Is ES3 good enough? Was incrementally strengthening ES3 paradigms considered?

Peter Michaux petermichaux at gmail.com
Thu Nov 8 11:28:35 PST 2007


I've been reading the blogs and fuss over the the ES4 proposal. It
seems to me that if ES3 was so horribly inadequate then big changes to
the language would be welcomed unanimously. It must be that ES3 is
sufficient to get by well enough that we have the luxury to argue
about the worth of the proposed changes.

Was incremental change to the ES3 language ever considered at the
beginning of the process for ES4? It seems there are many places where
the ES3 language could be improved without changing it's character (ie
adding classes). If ES was developed in a hurry then perhaps there was
plenty of room to strengthen the paradigms it already contains. If
work had continued on ES immediately after ES3 was released, isn't
that what would have happened?

There are things that cannot be done with ES3 that could be added...

Could the Self aspect of ES be strengthened? For example, more control
over prototypes and the prototype chain would make programming with
that model of inheritance a stronger competitor to class-based
inheritance. The read/write __proto__ property could be standardized.
Objects could have multiple prototypes like in Self. A obj.clone()
function.

Could the Scheme aspect of ES be strengthened? Tail recursion and let
statements seem like good additions. What about macros? Please!

Binary download for hiding code seems to be something people have been
trying to achieve through obfuscation but cannot truly do with ES3.

Complete support for secure mash-ups seems essential and not just
because Douglas Crockford says so. Developers want to mash-up and are
doing it now even with the security risks to their unknowing users.

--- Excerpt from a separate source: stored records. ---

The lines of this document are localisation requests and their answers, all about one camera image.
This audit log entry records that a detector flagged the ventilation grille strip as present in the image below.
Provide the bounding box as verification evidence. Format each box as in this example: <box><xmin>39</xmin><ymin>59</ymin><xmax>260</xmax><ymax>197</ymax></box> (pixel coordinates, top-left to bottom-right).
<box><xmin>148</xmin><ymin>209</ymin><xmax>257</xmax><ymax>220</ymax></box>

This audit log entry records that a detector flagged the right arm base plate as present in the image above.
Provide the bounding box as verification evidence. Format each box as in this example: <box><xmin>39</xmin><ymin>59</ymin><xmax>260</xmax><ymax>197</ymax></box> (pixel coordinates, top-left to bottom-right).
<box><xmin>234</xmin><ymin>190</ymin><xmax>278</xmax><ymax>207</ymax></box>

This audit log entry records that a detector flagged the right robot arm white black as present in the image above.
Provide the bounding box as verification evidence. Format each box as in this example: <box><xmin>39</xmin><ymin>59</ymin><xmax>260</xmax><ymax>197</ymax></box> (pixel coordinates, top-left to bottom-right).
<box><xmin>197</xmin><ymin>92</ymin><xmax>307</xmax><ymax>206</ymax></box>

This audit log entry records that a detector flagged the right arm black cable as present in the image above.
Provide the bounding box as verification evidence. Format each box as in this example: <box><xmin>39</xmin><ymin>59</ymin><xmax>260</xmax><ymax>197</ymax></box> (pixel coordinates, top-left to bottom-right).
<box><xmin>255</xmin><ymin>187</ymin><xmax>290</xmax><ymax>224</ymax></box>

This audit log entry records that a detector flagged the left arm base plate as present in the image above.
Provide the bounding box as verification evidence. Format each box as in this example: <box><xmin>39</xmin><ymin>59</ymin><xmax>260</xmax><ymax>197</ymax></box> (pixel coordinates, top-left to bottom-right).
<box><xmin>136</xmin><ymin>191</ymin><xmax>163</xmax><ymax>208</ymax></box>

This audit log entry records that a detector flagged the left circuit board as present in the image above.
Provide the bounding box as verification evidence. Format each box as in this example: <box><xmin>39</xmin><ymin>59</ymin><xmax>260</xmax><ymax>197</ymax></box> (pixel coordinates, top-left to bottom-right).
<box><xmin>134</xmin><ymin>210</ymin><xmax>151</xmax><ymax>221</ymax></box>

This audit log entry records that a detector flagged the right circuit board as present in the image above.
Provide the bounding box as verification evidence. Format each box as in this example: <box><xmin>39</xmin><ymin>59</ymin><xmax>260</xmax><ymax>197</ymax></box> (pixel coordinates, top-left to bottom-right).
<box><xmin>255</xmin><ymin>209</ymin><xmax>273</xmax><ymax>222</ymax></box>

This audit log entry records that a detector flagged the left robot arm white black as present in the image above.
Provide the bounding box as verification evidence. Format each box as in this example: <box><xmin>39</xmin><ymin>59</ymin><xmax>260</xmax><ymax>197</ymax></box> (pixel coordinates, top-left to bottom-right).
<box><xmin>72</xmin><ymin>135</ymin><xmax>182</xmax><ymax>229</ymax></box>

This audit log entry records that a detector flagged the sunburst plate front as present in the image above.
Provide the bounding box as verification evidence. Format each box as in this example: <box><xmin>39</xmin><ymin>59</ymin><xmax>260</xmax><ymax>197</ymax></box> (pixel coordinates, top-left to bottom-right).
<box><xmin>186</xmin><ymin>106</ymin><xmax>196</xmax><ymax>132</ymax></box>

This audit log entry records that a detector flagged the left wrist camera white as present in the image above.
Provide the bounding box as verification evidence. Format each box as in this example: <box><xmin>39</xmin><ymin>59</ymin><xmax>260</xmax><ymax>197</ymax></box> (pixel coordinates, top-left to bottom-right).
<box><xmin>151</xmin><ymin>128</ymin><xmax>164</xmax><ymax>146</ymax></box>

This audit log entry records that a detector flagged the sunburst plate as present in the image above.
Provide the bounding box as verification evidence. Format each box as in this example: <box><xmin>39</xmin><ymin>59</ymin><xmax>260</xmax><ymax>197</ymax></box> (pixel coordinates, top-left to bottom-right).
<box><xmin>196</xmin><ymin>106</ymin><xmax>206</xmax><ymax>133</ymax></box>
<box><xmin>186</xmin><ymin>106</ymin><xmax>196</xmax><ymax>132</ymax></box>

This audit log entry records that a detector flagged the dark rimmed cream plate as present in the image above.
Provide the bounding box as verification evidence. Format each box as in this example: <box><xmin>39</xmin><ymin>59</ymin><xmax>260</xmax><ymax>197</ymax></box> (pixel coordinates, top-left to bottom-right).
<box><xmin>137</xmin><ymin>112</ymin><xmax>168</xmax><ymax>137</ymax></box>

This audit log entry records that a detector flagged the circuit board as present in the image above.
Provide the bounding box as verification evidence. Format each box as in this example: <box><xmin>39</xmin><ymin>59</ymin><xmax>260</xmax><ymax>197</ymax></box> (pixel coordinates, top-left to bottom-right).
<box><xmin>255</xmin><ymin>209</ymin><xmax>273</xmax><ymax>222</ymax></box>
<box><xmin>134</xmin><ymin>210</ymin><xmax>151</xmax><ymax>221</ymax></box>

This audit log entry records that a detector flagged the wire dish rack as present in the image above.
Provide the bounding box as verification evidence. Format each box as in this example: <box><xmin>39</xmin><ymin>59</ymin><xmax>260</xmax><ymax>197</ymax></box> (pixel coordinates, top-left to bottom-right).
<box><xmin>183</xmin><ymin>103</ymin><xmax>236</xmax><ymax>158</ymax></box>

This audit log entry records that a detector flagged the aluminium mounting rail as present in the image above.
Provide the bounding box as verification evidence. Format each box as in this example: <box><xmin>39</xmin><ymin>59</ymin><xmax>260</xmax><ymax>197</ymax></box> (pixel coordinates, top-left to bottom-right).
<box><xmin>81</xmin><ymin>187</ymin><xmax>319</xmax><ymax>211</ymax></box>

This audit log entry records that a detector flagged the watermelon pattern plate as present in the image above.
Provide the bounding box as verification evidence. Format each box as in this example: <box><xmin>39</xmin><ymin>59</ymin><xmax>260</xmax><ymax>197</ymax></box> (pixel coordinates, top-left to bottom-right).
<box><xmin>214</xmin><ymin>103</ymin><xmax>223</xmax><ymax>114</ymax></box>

Adding types, classes and interfaces is drawing inspiration from
languages with other models of programming. The new look of ES4 is
very Java-like. Are the screams from the Java programmers enough to
control the future of ES? Adding these constructs seems like an
attempt to try to please everyone. This is the classic anti-pattern in
marketing.

There is an argument that the changes in ES4 are needed for the open
web to keep up with rich platforms like Flash and Silverlight. As far
as snazzy, sparkley user interfaces go, the ES3 language isn't the
problem here but rather it is HTML, the DOM and CSS. Even if Internet
Explorer and all browsers suddenly implemented these other standards
correctly an HTML/JavaScript/CSS page wouldn't be very impressive
compared with a Flash animation. I gulped last weekend when I saw a
friend's flash portfolio with sound, video and vector graphics and
then thought about my rectangular tabbed panes and drop down menus. I
won't be able to do any of the Flash-like stuff with ES4. This
paragraph isn't intended as an argument against changing ES but I
don't think change to ES should be justified by the "keeping up"
argument.

Has ES3 proven itself to be such a disaster that trying to improve it
incrementally while retaining its character is obviously the wrong
choice? Was ES founded on such poor choices (Self and Scheme) that we
should be moving to completely different style of programming (Java)?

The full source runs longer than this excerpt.